1:35 scale is the most popular scale for model military vehicles, with an extensive lineup of models and aftermarket parts available from a wide variety of manufacturers. It corresponds to 50 mm on figurine scales.

The roots of 1:35 as a military modelling scale lie in early motorized plastic tank kits. To accommodate electric motors and gearboxes, these models needed to be made in a larger scale. There were many companies making such tanks, but it was Tamiya's example that made 1:35 a de facto standard.

Company chairman Shunsaku Tamiya explains the origins of the scale in his book Master Modeler:

After the success of the Panther, I thought it would be a good idea for us to produce other tanks from different countries in the same scale. I measured the Panther and it turned out to be about 1/35 of the size of the original. This size had been chosen simply because it would accommodate a couple of B-type batteries. Tamiya's 1/35 series tanks eventually got to be known around the world, but this is the slightly haphazard origin of their rather awkward scale.

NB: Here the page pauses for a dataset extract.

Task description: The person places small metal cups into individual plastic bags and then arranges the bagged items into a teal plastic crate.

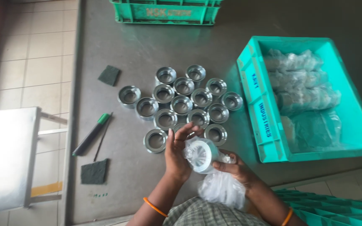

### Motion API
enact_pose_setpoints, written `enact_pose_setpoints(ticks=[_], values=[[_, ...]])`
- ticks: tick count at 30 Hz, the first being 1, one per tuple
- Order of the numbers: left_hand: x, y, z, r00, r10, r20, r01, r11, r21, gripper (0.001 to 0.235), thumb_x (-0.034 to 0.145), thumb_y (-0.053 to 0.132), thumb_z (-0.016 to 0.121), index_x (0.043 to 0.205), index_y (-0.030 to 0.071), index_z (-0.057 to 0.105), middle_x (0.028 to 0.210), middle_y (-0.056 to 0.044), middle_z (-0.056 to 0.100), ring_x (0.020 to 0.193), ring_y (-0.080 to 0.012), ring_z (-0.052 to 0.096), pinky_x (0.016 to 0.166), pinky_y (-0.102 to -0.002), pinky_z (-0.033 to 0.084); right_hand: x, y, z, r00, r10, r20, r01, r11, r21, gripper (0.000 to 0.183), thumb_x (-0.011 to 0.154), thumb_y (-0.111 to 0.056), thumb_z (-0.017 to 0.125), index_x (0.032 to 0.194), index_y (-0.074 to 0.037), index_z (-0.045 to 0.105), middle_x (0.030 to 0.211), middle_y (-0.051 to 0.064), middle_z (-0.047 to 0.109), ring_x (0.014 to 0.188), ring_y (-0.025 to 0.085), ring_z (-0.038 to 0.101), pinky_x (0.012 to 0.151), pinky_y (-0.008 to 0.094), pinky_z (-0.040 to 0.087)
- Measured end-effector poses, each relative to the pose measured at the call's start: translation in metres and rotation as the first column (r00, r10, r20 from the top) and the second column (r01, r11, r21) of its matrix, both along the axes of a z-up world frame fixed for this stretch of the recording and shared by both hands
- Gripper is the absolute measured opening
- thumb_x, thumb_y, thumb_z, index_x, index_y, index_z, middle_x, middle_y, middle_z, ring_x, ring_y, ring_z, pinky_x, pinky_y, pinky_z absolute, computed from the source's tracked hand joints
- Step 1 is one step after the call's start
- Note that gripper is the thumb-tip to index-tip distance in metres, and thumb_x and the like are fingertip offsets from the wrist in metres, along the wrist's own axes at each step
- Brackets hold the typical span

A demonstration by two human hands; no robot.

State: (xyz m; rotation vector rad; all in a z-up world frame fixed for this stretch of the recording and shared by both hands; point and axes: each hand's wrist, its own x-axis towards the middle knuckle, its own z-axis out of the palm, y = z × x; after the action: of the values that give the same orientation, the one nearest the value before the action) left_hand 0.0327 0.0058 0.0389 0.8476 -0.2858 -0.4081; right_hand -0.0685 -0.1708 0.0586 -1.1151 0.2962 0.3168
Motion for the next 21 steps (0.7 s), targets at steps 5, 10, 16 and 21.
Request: enact_pose_setpoints(ticks=[5,10,16,21], values=[[-0.002,-0.001,-0.001,0.737,-0.302,-0.605,0.13,0.941,-0.312,0.072,0.095,0.063,0.043,0.132,0.004,0.062,0.124,-0.012,0.069,0.119,-0.0294,0.065,0.107,-0.048,0.049,0.0,0.002,-0.001,0.984,-0.042,0.175,0.055,0.996,-0.069,0.056,0.084,-0.017,0.076,0.135,-0.002,0.061,0.12,0.01,0.074,0.112,0.017,0.069,0.099,0.035,0.053],[-0.021,-0.003,-0.024,0.612,-0.426,-0.667,0.221,0.901,-0.373,0.075,0.093,0.066,0.043,0.131,0.004,0.063,0.123,-0.015,0.07,0.114,-0.0308,0.066,0.104,-0.048,0.049,-0.001,0.012,-0.01,0.979,-0.155,0.129,0.187,0.938,-0.291,0.035,0.079,-0.011,0.084,0.109,-0.004,0.067,0.1,0.005,0.072,0.093,0.013,0.066,0.083,0.031,0.053],[-0.023,-0.016,-0.02,0.533,-0.529,-0.66,0.276,0.846,-0.456,0.075,0.092,0.066,0.042,0.133,0.005,0.061,0.126,-0.013,0.069,0.117,-0.0302,0.065,0.104,-0.047,0.049,-0.003,0.021,0.035,0.957,0.022,0.291,0.235,0.532,-0.814,0.026,0.078,-0.006,0.085,0.081,-0.003,0.06,0.074,0.008,0.065,0.072,0.014,0.062,0.067,0.03,0.05],[-0.025,-0.022,-0.031,0.52,-0.488,-0.701,0.256,0.872,-0.418,0.071,0.09,0.062,0.043,0.136,0.01,0.06,0.13,-0.011,0.068,0.119,-0.029,0.065,0.103,-0.048,0.05,-0.002,0.012,0.077,0.738,0.329,0.589,0.481,0.356,-0.801,0.029,0.063,0.005,0.072,0.086,-0.007,0.06,0.097,0.011,0.062,0.108,0.023,0.059,0.087,0.035,0.042]])
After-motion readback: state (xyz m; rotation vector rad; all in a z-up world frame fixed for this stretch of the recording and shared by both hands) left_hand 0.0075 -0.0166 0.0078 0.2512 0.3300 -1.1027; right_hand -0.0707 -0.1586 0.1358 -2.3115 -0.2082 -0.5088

Early kits in the scale, built around bulky motorization components, often sacrificed scale appearance and detail, but their large size and potential for intricate superdetailing appealed to hobbyists.

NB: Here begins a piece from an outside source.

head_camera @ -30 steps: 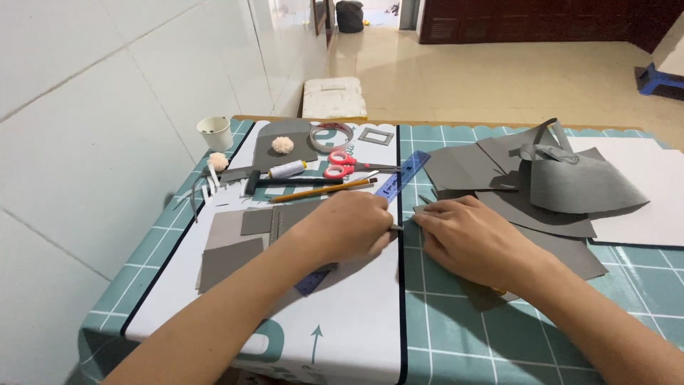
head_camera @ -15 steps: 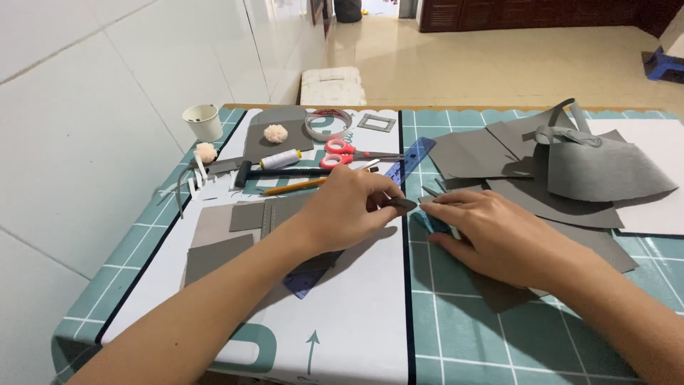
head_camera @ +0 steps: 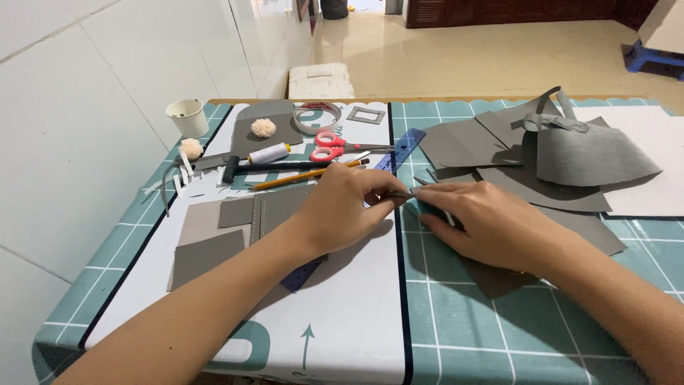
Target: Cutting out circular patterns from grey material and assembling them into a project on a cutting mat.
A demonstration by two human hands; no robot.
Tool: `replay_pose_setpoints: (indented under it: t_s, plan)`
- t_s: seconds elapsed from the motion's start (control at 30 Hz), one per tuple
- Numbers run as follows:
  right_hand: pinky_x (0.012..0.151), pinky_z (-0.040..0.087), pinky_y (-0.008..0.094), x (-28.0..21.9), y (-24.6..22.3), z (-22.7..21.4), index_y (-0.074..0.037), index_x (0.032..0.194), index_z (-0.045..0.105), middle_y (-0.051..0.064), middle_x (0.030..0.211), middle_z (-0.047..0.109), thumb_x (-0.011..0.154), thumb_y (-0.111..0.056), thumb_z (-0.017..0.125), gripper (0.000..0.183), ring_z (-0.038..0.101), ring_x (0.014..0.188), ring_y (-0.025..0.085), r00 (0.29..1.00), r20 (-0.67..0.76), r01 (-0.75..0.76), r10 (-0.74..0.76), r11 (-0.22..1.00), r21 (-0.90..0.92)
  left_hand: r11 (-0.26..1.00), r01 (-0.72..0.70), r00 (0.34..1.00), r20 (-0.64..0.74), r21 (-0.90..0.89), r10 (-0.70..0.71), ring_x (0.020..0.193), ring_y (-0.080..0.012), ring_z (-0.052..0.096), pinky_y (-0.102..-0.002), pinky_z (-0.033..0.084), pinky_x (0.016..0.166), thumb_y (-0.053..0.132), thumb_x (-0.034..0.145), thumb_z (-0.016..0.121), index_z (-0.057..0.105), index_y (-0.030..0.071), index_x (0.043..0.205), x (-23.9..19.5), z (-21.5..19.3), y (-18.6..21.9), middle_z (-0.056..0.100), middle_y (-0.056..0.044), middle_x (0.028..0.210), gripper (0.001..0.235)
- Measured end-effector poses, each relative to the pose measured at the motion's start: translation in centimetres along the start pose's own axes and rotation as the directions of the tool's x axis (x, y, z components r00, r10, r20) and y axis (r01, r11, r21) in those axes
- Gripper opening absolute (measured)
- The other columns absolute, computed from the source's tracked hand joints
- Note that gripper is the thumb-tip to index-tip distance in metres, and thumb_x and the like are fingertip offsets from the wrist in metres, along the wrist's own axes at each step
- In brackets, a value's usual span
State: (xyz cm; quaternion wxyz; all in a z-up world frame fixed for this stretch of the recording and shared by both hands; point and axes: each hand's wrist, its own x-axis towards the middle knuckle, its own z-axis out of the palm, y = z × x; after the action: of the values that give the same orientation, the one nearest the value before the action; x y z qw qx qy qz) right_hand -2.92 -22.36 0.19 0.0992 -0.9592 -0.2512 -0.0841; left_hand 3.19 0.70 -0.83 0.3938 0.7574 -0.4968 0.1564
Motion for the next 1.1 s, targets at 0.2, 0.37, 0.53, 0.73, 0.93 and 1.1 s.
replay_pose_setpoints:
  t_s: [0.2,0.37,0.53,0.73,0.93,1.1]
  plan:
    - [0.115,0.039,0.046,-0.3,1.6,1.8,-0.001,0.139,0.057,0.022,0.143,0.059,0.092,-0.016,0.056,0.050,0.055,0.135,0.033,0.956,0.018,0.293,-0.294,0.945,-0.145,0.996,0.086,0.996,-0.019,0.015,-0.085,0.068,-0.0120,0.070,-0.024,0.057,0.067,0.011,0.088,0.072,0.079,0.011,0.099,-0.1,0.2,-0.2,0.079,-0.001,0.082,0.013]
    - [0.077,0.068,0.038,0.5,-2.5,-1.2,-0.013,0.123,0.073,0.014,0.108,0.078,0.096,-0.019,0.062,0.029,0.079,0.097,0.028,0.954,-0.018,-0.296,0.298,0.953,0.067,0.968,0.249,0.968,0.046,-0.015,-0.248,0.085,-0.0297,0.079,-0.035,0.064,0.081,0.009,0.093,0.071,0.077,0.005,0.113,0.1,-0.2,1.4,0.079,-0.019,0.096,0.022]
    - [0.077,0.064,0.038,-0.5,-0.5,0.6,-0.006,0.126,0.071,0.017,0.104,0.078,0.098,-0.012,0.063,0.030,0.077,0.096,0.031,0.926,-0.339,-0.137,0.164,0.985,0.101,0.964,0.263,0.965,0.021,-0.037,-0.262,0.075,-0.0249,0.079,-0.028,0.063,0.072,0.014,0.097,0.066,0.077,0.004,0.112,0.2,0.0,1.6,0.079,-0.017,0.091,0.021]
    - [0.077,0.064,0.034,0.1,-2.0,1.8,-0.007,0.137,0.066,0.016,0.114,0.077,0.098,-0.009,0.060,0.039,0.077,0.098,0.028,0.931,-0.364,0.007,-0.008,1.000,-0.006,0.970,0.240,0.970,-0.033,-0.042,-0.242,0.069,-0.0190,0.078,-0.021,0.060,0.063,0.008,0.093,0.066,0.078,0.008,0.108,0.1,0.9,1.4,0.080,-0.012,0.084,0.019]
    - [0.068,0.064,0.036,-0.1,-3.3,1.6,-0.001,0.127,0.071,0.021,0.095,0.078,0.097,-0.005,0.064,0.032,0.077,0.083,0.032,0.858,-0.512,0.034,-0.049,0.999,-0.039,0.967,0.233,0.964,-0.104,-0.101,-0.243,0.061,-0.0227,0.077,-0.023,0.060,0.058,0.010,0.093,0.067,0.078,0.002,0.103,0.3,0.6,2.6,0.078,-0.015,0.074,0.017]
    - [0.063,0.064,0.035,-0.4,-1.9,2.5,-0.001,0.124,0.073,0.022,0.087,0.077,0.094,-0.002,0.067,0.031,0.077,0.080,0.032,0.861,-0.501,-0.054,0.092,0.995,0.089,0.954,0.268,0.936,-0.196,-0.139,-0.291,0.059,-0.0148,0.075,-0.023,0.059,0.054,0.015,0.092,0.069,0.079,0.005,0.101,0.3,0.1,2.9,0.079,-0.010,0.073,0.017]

Over the years, kits have become more and more detailed and accurate, and nowadays there is a whole industry in 1:35 dedicated to offering aftermarket detail parts for kits. After a new kit is released, companies like Aber and Eduard usually make detail sets available for it, allowing modellers to replace kit parts with more accurate photoetched alternatives.

In terms of model range, 1:35 is typically limited to military land vehicles and figures. Some helicopter kits also exist in the scale, whereas large airplane kits are more commonly done in 1:32 scale. In recent years, there have been some aeroplane releases in 1:35 as well, typically of vehicles operating in close contact with ground forces, such as the Fieseler Storch liaison aircraft or the Horsa glider. The figures are usually designed to go with the AFV's though, and are largely based around World War II. World War I figures are unusual and pre-1914 figures are very rare indeed.